• [WHAT TO WORK ON]:
In the records below, find each line with the word "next" and copy it.

• [DATA IN THIS EXERCISE]:
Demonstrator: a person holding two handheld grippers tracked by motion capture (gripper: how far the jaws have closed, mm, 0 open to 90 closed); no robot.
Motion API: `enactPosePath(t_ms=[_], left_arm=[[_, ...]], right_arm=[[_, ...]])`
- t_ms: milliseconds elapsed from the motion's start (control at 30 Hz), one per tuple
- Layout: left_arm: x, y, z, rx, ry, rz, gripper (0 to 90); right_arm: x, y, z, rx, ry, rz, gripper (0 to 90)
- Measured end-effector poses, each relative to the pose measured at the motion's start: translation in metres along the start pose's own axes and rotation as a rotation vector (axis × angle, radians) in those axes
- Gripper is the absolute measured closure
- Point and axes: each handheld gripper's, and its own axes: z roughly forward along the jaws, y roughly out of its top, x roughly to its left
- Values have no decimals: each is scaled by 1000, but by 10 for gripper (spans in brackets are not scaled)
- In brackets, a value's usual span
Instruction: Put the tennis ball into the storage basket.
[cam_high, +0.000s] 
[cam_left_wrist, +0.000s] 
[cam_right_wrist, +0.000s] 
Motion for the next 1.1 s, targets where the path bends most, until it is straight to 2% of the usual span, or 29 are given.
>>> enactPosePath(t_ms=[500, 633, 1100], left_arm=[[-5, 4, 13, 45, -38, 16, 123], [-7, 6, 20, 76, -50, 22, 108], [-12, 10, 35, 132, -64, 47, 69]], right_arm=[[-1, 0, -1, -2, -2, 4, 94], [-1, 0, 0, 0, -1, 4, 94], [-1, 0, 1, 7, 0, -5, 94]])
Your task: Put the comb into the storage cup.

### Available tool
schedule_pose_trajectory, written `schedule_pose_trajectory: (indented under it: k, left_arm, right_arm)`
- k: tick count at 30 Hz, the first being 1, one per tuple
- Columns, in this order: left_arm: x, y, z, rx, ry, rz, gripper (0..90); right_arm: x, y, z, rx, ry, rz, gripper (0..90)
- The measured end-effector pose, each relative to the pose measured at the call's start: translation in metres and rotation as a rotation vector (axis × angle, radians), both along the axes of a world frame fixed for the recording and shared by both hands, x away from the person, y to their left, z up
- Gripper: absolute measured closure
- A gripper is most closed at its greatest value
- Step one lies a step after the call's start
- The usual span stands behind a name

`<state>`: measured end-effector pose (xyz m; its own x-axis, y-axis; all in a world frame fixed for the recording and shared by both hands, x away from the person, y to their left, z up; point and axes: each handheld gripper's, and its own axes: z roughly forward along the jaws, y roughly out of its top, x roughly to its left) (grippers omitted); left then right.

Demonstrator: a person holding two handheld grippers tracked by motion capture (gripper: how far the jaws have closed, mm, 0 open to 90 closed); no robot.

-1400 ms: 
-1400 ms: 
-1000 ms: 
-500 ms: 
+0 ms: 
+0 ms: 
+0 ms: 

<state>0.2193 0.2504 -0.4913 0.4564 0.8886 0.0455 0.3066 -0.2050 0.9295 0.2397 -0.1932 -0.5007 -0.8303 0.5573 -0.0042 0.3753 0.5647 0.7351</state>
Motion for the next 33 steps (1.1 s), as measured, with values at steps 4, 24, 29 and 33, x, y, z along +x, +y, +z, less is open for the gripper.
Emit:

• [YOUR RESPONSE]:
Motion for the next 1.1 s, targets where the path bends most, until it is straight to 2% of the usual span, or 29 are given.
Motion for the next 33 steps (1.1 s), as measured, with values at steps 4, 24, 29 and 33, x, y, z along +x, +y, +z, less is open for the gripper.

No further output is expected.